The term addiction derives from a Latin expression meaning “slavery” or “required to”. Anyone who has suffered from or tried to help someone dealing with addiction knows just how true this is.
Addiction has a strong and influential impact on the brain, which expresses itself in three different ways: fear for the target of abuse, the loss of control of its use, and its continued involvement following adverse effects.
Researchers believed for many years that abuse can only be caused by alcohol and powerful drugs. However, neuro-imaging and more recent research have shown that the mind can also cooperate with certain pleasurable activities, such as playing games, shopping, and sex.
It can be a complicated process to define a substance abuse problem. Although, there are some symptoms of abuse, others are harder to recognize. Most individuals who know that they have an issue are going to try to conceal it from family and friends.
Entertainment, the internet, and films often portray addicts as people who are poor, uneducated, homeless individuals. The reality is that there is no one demographic that this disease affects, it can affect anyone. No matter how old you are, what culture you come from, or what economic status you hold, anybody can develop patterns of substance abuse.

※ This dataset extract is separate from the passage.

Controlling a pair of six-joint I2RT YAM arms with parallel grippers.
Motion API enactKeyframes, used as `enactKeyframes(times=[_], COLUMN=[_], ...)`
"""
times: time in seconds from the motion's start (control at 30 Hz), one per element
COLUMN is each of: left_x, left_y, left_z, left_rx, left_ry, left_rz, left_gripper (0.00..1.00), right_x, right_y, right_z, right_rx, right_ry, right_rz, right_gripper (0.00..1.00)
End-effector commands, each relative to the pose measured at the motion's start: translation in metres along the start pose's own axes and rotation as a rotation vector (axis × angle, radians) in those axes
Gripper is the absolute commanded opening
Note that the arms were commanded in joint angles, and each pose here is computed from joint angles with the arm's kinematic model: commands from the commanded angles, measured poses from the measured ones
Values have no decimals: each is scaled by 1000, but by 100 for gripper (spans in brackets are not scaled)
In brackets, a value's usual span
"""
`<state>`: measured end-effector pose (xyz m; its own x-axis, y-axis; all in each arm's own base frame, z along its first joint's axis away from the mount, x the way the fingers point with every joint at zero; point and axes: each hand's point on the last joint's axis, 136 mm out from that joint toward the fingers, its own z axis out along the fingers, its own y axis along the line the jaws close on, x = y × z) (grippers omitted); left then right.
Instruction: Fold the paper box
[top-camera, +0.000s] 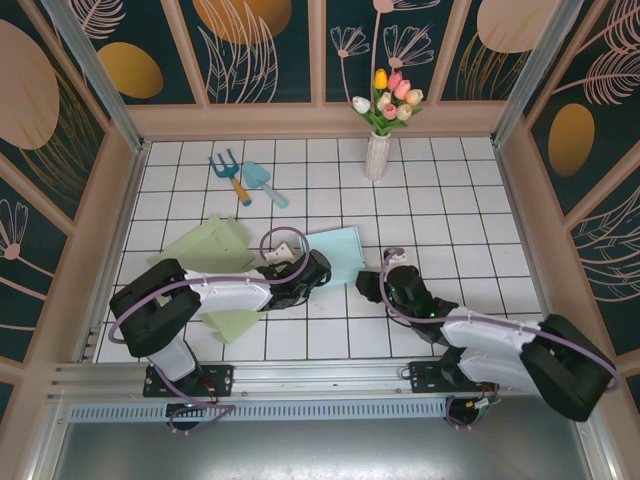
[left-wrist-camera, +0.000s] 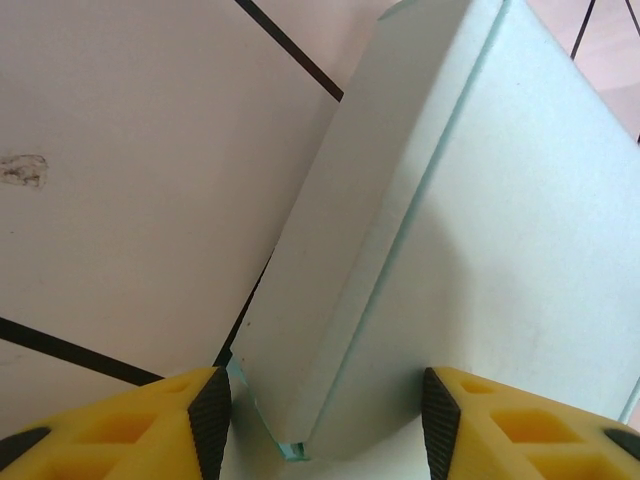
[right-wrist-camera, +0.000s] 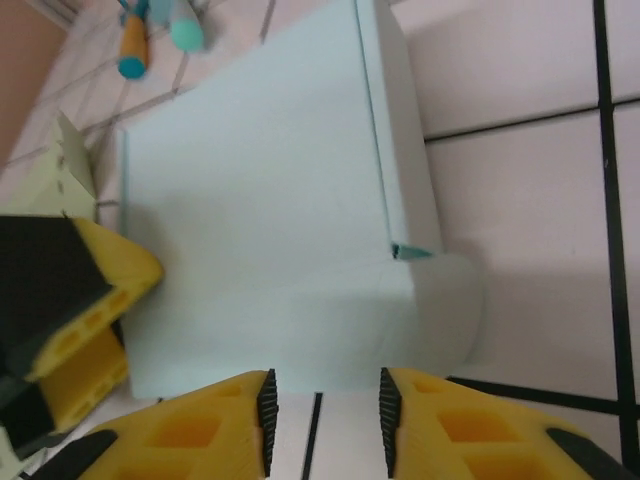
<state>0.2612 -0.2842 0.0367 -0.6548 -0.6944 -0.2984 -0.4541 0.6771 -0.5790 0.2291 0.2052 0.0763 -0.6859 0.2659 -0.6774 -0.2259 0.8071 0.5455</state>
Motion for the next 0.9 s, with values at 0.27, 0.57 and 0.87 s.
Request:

Addiction detection requires the treatment of any other illness. The manifestations of the unique, medical parameters that describe the condition in question are investigated by the individual.

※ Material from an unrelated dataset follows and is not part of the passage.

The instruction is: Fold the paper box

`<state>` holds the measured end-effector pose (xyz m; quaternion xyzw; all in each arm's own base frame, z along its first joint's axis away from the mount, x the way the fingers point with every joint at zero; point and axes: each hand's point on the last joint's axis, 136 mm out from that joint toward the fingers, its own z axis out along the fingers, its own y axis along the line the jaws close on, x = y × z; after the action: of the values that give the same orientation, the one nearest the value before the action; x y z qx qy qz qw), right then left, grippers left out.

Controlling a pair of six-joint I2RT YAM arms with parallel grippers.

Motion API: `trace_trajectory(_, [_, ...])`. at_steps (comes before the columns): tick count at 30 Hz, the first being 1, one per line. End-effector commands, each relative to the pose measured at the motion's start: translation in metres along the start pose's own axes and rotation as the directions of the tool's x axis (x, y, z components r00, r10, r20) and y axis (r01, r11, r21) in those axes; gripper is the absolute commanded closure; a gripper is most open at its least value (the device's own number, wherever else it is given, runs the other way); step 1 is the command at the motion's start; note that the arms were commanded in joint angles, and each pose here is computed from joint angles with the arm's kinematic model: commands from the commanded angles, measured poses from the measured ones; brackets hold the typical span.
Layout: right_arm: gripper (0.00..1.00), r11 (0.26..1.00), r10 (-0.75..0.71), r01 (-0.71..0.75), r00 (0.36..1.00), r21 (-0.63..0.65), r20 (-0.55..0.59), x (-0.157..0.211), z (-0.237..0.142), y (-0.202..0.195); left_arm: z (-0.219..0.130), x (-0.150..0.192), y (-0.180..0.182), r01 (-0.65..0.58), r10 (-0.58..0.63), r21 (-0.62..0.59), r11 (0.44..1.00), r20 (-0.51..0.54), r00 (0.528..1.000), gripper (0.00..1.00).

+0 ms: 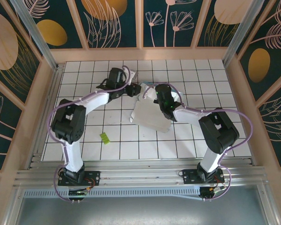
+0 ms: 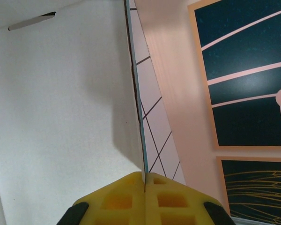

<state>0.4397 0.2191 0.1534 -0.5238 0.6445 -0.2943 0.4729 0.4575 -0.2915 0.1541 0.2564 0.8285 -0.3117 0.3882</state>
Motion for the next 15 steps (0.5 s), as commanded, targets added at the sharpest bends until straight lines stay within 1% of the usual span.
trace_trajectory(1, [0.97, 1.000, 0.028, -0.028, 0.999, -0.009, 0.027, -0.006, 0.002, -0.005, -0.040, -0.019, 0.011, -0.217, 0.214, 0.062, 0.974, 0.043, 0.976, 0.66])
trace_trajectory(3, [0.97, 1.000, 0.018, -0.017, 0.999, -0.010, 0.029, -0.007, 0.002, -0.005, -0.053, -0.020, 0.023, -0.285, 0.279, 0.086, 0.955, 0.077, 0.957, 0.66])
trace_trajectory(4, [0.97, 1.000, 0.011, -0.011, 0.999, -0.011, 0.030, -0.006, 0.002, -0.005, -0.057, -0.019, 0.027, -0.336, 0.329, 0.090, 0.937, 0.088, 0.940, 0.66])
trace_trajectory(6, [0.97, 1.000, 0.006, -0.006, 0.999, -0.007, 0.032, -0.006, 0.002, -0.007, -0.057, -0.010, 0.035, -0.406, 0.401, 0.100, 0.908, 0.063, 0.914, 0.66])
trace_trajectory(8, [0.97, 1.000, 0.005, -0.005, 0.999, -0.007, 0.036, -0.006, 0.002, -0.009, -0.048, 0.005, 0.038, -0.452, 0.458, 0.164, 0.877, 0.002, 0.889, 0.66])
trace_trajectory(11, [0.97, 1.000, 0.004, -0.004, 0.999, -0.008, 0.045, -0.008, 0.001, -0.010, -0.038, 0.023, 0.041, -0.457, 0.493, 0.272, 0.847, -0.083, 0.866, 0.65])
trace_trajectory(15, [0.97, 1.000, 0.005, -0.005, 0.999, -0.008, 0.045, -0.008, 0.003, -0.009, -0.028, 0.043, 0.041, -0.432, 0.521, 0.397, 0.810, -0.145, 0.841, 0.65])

One of the best tools to find out about addiction is the American Psychiatric Association’s Diagnostic and Statistical Manual of Mental Disorders. The requirements defined in the DSM are generally accepted by clinicians and are used to help with evaluating the existence and seriousness of the disease. Including:
- Lack of Self-Control and responsibility
- Inability to limit the use of drugs and/or alcohol
- Time spent acquiring substances
- Problems towards family and friends
The time it takes for everyone to develop this kind of disorder into the disorder is different, but evidence mostly suggests that some people might not take long to develop an addiction. Once they have developed, it can start to eat at their daily lives, consuming the control they had over it.
Risk Factors for Addiction
Researchers know how the brain works when someone is hooked. How long it takes to become hooked can be uncertain. Evidence has shown that there are catalysts for addiction and its pace of growth.
Youth is amazing, but an adolescent is essentially a slave to their surroundings. A young child will follow and do whatever is portrayed to them as “acceptable behavior”. If friends and family actively abuse substances without deeming the behavior as unacceptable, the infant will likely grow up to feel as though substance abuse is acceptable and normal.
The development of addiction is far more likely for an individual who has a family history of the condition. A person who has had a parent or grandparents suffer from substance abuse disorders is far more likely to develop the same or a similar abuse condition.
According to research, women acquire substance abuse disorders more quickly and more frequently than men.
Lack of Family Support and Peer Pressure
A dysfunctional home can be tough. A lack of supervision by the parent or spousal contact can contribute to development of substance abuse. Young people are influenced especially by peer pressure. When close friends use drugs or alcohol, that person will be more likely to follow in their friend’s footsteps.
Addiction occurs if the urge to take a substance hijacks parts of the brain that recompense and benefit the body. Disturbances associated with substances also affect the emotion and decision-making area of the brain.
Ultimately, people do not want to be slaves to addiction, but their brain’s reward system is telling them they need to continue the self-destructive behavior in order to feel happy and avid withdrawal. It may sound hopeless to fight against this sort of issue, but recovery is possible. Rehab centers across America are equipped to fight against this kind of issue and they can help develop a more positive mindset so you recover from your disorder.